At its core histogrammar is a suite of data aggregation primitives designed for use in parallel processing. In the simplest case, you can use this to compute histograms, but the generality of the primitives allows much more.

Several common histogram types can be plotted in Matplotlib and Bokeh with a single method call. If Numpy or Pandas is available, histograms and other aggregators can be filled from arrays ten to a hundred times more quickly via Numpy commands, rather than Python for loops.

This Python implementation of histogrammar been tested to guarantee compatibility with its Scala implementation.

Latest Python release: v1.1.2 (Sep 2025). Latest update: Sep 2025.

References

Histogrammar is a core component of popmon, a package by ING bank that allows one to check the stability of a dataset. popmon works with both pandas and spark datasets, largely thanks to Histogrammar.

Announcements

Changes

See Changes log here.

Spark

With Spark, make sure to pick up the correct histogrammar jar files. Spark 4.X is based on Scala 2.13; Spark 3.X is based on Scala 2.12 or 2.13.

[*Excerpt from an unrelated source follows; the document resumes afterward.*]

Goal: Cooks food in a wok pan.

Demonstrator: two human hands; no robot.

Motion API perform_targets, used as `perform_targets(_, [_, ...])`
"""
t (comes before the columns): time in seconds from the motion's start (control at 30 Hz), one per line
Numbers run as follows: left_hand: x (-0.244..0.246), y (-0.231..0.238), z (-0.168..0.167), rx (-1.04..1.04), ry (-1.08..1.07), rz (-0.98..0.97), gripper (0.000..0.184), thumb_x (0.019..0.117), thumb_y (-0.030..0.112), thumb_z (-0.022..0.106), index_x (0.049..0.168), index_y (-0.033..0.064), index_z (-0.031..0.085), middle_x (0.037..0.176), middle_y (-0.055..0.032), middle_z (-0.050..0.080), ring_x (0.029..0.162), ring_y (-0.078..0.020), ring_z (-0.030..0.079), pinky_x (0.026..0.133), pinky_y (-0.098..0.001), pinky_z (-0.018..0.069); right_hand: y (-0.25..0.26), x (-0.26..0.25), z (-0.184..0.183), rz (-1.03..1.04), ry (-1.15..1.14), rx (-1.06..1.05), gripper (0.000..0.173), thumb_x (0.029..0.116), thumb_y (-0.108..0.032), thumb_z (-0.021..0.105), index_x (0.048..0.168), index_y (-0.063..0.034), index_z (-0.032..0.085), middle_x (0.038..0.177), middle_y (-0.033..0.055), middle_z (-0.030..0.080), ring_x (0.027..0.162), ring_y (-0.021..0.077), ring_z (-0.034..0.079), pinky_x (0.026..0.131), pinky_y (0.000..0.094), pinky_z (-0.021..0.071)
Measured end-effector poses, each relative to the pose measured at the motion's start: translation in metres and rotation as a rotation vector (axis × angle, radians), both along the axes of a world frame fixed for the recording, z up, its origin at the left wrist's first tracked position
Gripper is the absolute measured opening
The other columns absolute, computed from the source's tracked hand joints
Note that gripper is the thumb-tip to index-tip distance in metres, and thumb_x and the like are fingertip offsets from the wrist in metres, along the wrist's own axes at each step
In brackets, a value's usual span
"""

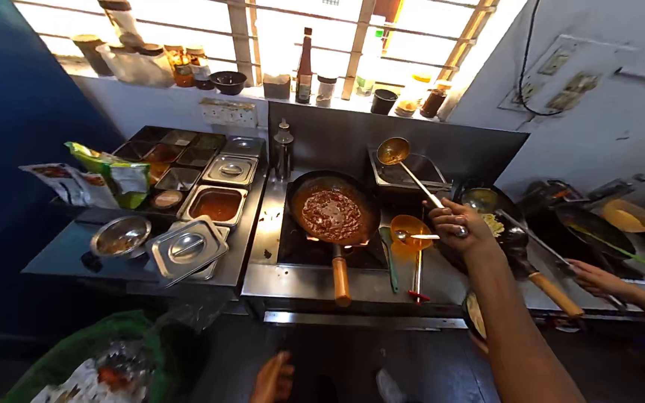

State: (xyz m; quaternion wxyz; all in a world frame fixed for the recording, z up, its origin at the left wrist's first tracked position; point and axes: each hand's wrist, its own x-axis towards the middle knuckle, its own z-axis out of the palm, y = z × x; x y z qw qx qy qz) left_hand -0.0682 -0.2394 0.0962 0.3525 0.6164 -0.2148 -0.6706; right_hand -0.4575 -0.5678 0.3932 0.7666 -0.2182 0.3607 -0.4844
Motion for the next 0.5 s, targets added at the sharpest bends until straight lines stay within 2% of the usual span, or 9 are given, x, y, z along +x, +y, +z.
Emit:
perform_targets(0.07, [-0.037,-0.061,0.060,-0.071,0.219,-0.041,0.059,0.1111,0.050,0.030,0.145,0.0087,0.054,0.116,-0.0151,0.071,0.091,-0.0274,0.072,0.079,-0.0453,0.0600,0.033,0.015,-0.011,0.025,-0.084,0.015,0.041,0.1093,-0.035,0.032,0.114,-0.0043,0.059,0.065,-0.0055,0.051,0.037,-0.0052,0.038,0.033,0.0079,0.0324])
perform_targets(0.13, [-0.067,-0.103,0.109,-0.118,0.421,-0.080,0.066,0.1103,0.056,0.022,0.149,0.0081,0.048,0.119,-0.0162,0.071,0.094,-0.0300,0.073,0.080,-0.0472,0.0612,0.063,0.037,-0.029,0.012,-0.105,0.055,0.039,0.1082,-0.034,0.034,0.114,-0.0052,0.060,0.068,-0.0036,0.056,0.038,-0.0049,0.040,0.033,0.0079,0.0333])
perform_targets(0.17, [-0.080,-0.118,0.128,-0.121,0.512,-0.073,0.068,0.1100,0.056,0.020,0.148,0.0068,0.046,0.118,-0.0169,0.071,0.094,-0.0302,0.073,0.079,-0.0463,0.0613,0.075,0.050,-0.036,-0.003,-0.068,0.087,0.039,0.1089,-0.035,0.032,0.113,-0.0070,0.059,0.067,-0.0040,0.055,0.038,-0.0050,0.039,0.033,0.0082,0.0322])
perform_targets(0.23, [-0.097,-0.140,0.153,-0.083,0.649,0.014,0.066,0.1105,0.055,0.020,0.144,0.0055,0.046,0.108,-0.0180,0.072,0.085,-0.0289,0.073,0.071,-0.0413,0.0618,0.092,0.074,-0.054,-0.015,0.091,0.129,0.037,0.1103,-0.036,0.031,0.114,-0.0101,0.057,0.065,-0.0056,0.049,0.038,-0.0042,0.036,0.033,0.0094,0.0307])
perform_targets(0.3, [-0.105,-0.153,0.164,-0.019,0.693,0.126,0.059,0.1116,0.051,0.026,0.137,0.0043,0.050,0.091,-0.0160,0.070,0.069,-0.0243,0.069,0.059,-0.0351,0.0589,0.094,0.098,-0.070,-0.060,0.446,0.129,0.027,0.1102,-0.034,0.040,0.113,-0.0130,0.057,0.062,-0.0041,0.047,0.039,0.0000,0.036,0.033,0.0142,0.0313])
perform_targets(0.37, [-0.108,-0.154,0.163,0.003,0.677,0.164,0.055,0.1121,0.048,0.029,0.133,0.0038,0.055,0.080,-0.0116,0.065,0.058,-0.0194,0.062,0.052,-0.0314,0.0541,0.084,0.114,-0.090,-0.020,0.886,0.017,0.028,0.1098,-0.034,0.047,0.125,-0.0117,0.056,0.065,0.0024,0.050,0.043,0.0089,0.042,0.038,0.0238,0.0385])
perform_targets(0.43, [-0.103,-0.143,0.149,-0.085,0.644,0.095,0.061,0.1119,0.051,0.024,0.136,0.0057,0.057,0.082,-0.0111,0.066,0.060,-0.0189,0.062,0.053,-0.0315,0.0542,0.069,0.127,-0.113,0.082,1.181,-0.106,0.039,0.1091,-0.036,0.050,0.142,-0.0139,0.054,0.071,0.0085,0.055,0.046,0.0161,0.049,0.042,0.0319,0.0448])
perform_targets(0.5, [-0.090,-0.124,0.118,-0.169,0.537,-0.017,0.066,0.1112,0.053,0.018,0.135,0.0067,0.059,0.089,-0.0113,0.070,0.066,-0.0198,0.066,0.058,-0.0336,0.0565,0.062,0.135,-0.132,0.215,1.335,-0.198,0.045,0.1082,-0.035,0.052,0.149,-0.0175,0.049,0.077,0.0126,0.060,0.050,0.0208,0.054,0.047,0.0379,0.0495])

spark = SparkSession.builder.config("spark.jars.packages", "io.github.histogrammar:histogrammar_2.13:1.0.30,io.github.histogrammar:histogrammar-sparksql_2.13:1.0.30").getOrCreate()

For Scala 2.12, in the string above simply replace “2.13” with “2.12”.

September, 2025

Example notebooks

Tutorial

Colab link

Basic tutorial

Open in Colab

Detailed example (featuring configuration, Apache Spark and more)

Open in Colab

Exercises

Open in Colab

Documentation

See histogrammar-docs for a complete introduction to histogrammar. (A bit old but still good.) There you can also find documentation about the Scala implementation of histogrammar.

Check it out

The historgrammar library requires Python 3.8+ and is pip friendly. To get started, simply do:

$ pip install histogrammar

or check out the code from our GitHub repository:

$ git clone https://github.com/histogrammar/histogrammar-python
$ pip install -e histogrammar-python

where in this example the code is installed in edit mode (option -e).

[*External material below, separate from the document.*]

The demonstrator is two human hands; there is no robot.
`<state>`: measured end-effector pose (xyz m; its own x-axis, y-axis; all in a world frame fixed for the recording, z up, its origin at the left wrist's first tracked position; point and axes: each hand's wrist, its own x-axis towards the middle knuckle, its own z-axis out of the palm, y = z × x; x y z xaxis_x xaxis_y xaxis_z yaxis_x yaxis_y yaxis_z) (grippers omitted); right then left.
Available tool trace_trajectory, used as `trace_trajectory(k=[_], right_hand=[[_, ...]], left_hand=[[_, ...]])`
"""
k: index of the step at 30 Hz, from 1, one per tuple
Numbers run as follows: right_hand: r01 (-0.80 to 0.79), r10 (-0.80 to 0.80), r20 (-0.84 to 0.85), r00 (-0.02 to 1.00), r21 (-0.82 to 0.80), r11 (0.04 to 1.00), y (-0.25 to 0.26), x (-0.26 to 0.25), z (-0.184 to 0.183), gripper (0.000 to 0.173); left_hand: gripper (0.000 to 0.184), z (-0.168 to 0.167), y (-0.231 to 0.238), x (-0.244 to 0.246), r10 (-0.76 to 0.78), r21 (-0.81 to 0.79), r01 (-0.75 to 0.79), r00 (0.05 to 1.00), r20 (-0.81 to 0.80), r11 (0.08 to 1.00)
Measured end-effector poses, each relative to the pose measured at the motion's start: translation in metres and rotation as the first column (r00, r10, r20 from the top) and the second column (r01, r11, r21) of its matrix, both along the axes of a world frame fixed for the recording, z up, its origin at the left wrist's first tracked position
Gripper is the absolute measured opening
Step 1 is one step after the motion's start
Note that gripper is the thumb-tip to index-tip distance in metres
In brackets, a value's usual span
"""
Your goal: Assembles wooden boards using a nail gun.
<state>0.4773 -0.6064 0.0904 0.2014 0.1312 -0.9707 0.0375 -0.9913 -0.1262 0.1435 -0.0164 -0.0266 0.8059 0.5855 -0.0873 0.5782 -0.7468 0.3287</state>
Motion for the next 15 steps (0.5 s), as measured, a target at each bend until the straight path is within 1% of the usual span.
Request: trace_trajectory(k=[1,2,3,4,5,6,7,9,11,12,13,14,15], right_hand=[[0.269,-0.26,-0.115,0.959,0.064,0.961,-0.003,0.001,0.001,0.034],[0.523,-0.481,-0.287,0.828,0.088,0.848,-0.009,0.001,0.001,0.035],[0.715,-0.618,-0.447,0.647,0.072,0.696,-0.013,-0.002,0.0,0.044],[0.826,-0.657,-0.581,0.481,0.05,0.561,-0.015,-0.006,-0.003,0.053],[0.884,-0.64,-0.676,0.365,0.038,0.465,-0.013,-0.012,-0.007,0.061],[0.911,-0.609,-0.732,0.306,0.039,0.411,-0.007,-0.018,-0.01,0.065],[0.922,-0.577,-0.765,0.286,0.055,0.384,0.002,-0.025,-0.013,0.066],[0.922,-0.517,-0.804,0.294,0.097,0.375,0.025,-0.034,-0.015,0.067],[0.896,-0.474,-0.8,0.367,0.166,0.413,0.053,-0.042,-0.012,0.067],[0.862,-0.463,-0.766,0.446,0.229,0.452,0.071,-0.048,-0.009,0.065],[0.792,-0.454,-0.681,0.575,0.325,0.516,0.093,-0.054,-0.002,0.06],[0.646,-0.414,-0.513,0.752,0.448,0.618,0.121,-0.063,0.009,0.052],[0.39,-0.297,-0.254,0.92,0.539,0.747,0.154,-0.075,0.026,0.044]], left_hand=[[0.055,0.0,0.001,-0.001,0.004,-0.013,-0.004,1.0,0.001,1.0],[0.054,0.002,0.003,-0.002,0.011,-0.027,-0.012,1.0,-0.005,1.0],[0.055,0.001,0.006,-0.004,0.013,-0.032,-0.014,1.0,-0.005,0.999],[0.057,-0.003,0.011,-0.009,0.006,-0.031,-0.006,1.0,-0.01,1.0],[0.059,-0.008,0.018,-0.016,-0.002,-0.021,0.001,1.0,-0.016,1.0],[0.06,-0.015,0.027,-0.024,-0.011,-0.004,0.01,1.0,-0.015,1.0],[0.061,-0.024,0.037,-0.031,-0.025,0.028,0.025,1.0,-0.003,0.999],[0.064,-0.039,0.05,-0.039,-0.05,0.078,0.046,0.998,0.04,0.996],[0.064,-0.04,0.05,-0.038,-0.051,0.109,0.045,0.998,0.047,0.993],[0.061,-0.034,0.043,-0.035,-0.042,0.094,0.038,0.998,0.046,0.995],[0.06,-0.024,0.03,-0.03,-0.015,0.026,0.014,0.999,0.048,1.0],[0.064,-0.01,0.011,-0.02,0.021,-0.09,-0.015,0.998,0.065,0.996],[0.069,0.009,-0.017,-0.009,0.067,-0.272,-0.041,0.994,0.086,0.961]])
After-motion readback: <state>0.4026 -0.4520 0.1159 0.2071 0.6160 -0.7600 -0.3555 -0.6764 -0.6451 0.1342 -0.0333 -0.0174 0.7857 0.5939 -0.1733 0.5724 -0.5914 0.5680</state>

You can now use the package in Python with:

import histogrammar

Congratulations, you are now ready to use the histogrammar library!

Quick run

As a quick example, you can do:

import pandas as pd
import histogrammar as hg
from histogrammar import resources

# open synthetic data
df = pd.read_csv(resources.data('test.csv.gz'), parse_dates=['date'])
df.head()

# create a histogram, tell it to look for column 'age'
# fill the histogram with column 'age' and plot it
hist = hg.Histogram(num=100, low=0, high=100, quantity='age')
hist.fill.numpy(df)
hist.plot.matplotlib()

# generate histograms of all features in the dataframe using automatic binning
# (importing histogrammar automatically adds this functionality to a pandas or spark dataframe)
hists = df.hg_make_histograms()
print(hists.keys())

# multi-dimensional histograms are also supported. e.g. features longitude vs latitude
hists = df.hg_make_histograms(features=['longitude:latitude'])
ll = hists['longitude:latitude']
ll.plot.matplotlib()

# store histogram and retrieve it again
ll.toJsonFile('longitude_latitude.json')
ll2 = hg.Factory().fromJsonFile('longitude_latitude.json')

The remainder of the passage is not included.